From the records, pick out and copy each line containing "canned".

*** Opening Entries shown ***

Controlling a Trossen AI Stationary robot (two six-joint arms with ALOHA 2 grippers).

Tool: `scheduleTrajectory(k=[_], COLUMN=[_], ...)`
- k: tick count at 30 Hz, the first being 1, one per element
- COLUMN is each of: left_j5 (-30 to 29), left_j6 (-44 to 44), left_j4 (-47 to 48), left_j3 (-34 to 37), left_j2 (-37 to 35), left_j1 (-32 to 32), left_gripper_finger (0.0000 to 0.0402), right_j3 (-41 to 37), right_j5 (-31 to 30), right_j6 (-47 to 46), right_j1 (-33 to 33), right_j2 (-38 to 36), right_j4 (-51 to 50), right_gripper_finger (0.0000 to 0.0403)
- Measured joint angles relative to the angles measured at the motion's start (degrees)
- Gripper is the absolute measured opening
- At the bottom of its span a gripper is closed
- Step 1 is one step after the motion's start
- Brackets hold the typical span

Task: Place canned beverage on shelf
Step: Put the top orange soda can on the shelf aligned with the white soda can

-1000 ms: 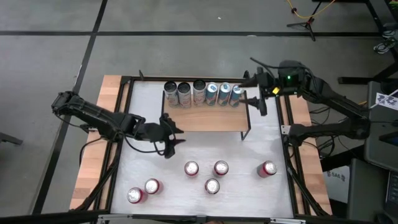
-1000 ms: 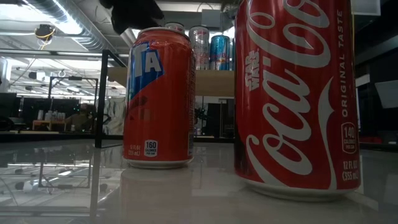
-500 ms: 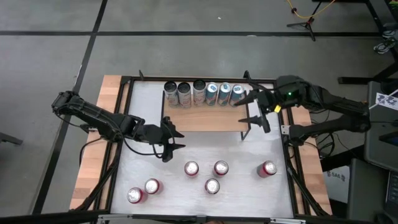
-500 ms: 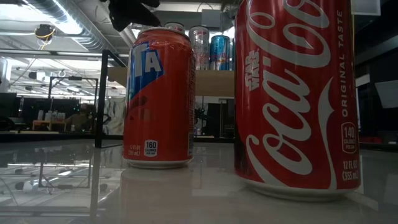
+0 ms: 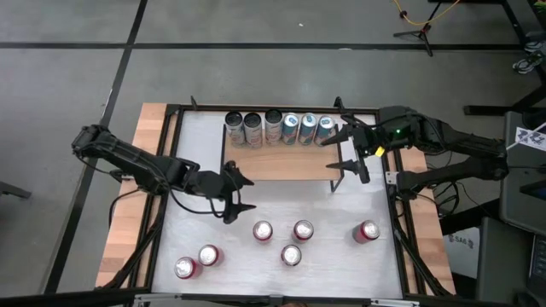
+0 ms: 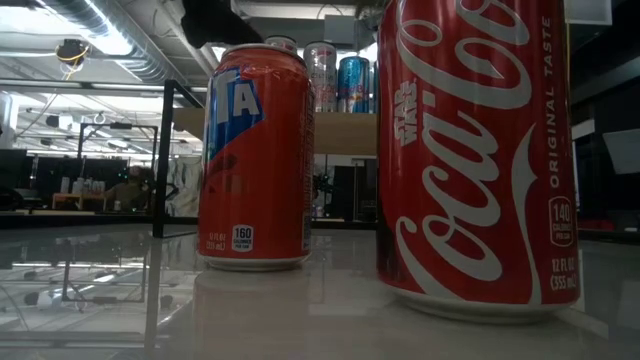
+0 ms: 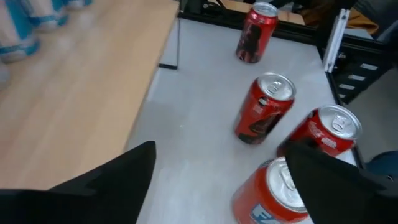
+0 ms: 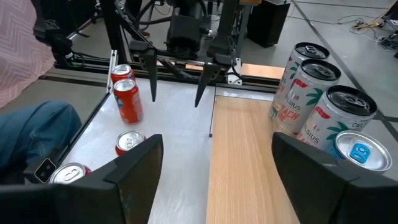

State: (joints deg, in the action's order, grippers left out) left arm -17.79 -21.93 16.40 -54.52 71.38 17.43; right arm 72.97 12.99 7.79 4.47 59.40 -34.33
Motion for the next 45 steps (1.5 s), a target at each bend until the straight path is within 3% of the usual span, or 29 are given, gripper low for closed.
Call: scheduleTrajectory(k=[8, 14, 19, 29, 45], left_j5=[3.97, 3.99, 3.99, 4.00, 3.81], left_j6=[0.36, 8.85, 19.99, 29.28, 28.18], left_j4=[-14.00, -21.13, -21.64, -20.62, -14.25], left_j3=[0.00, 0.00, 0.00, 0.00, 0.01], left_j2=[6.26, 11.84, 13.96, 14.44, 15.86], left_j1=[1.69, 3.99, 6.25, 8.66, 8.44], left_gripper_finger=[0.0370, 0.0369, 0.0368, 0.0368, 0.0368], right_j3=[-0.02, -0.02, -0.02, -0.02, -0.02], right_j5=[0.02, 0.02, 0.02, 0.04, 0.04], right_j6=[-0.02, -0.02, -0.02, -0.02, -0.02], right_j1=[0.00, 0.00, 0.00, 0.00, 0.00], right_j2=[0.13, 0.17, 0.17, 0.17, 0.17], right_j4=[-0.09, -0.10, -0.09, -0.11, -0.11], right_gripper_finger=[0.0292, 0.0292, 0.0292, 0.0292, 0.0292])
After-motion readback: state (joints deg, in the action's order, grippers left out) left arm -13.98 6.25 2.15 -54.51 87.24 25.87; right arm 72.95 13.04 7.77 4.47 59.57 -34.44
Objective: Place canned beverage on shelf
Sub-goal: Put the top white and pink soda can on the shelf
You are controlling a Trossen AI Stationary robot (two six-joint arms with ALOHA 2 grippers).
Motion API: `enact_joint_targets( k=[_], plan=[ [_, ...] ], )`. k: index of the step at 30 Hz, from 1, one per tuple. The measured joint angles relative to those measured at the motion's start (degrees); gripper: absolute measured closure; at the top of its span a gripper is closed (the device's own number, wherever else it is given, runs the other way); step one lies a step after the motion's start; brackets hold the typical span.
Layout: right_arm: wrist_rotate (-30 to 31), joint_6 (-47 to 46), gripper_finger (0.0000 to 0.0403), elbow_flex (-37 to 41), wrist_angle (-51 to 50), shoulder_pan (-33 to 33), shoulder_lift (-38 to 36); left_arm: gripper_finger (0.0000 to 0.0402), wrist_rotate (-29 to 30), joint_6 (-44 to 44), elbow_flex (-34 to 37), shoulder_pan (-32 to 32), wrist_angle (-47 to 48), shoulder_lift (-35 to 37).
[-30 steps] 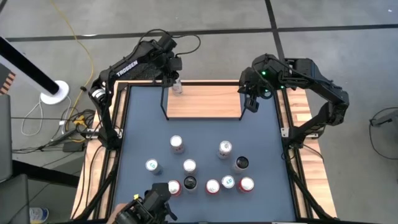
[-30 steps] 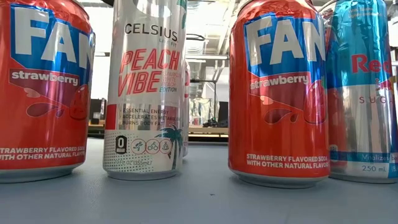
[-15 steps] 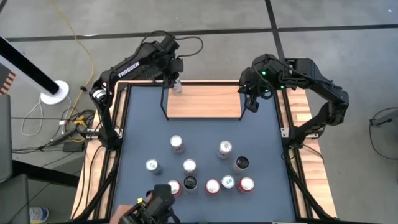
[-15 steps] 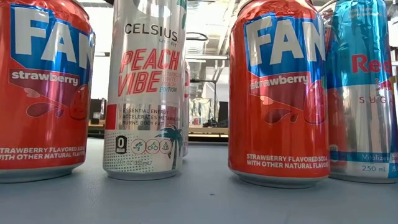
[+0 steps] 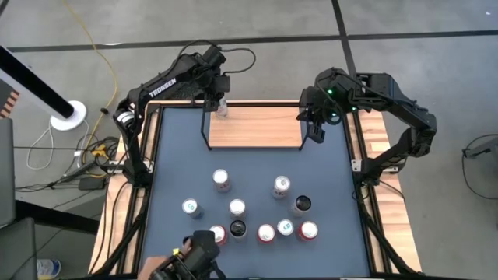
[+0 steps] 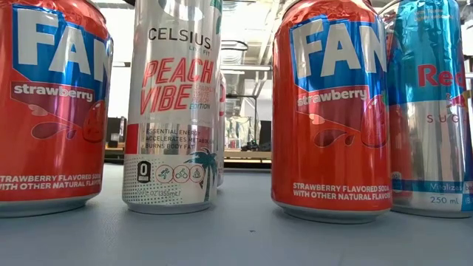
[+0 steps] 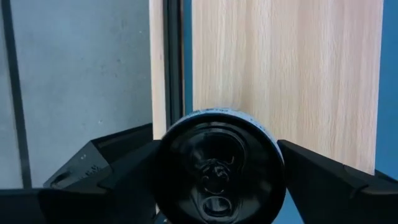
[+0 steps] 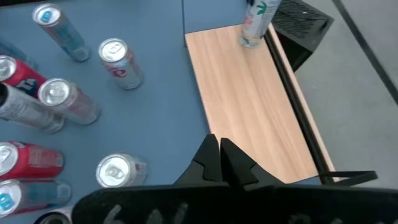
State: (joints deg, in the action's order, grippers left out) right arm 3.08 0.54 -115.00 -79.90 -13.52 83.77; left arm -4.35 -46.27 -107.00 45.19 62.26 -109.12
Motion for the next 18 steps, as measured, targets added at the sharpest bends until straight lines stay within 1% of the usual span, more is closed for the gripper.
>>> enact_joint_targets(
  k=[4,7,18],
  plan=[
    [-0.17,0.00,0.0403,0.00,-0.82,0.00,0.00,0.0063,1.79,-0.18,-0.02,-0.15,-0.01,0.05],
    [-0.15,0.00,0.0403,0.00,-0.96,0.00,0.00,0.0050,2.06,0.17,-0.02,-0.24,0.04,0.05],
    [-0.14,-0.11,0.0403,0.00,-1.11,0.00,0.00,0.0049,2.05,-0.01,-0.21,-0.74,0.15,0.22]
  ],
)
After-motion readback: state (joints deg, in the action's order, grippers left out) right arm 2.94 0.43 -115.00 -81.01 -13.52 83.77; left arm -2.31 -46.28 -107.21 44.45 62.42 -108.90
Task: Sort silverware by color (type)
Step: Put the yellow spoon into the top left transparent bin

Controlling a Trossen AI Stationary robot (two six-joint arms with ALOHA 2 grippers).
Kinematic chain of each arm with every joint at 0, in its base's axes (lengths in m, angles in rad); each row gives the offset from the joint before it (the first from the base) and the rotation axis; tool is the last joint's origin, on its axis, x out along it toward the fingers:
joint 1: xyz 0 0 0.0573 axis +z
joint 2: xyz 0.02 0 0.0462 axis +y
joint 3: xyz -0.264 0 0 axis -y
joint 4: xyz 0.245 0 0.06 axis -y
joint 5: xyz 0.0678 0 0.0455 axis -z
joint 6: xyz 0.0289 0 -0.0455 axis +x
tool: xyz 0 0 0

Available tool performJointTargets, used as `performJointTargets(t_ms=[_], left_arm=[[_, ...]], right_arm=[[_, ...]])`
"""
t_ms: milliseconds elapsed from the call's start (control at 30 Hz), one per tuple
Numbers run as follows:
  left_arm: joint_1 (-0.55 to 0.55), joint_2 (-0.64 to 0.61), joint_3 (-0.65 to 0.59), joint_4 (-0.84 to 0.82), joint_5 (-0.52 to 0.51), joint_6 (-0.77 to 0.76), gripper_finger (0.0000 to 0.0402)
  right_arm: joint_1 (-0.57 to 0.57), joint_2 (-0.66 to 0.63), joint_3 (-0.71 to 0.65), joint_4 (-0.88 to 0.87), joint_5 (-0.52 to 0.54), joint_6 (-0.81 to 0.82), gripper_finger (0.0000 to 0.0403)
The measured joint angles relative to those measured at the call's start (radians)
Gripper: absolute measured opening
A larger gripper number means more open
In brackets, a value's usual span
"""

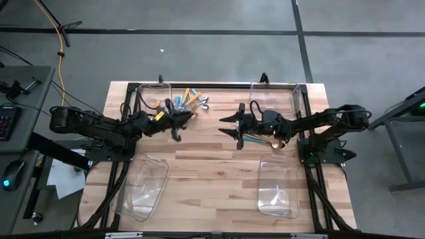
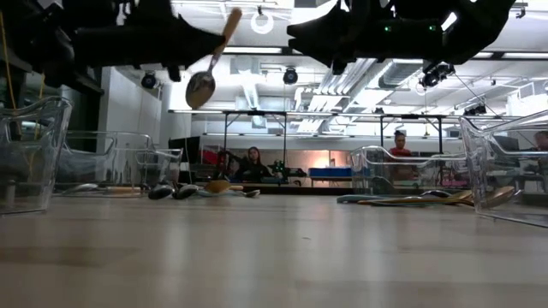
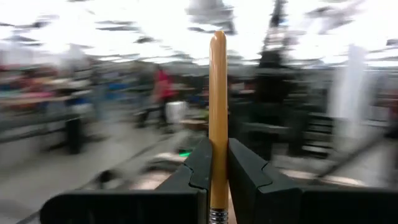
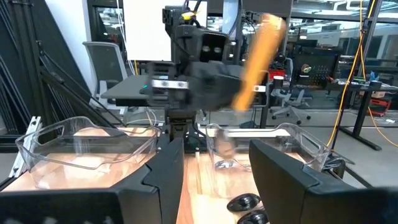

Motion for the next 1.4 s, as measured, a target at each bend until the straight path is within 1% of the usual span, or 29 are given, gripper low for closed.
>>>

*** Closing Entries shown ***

§ **Response to the exercise**
Task: Place canned beverage on shelf
Objective: Place canned beverage on shelf

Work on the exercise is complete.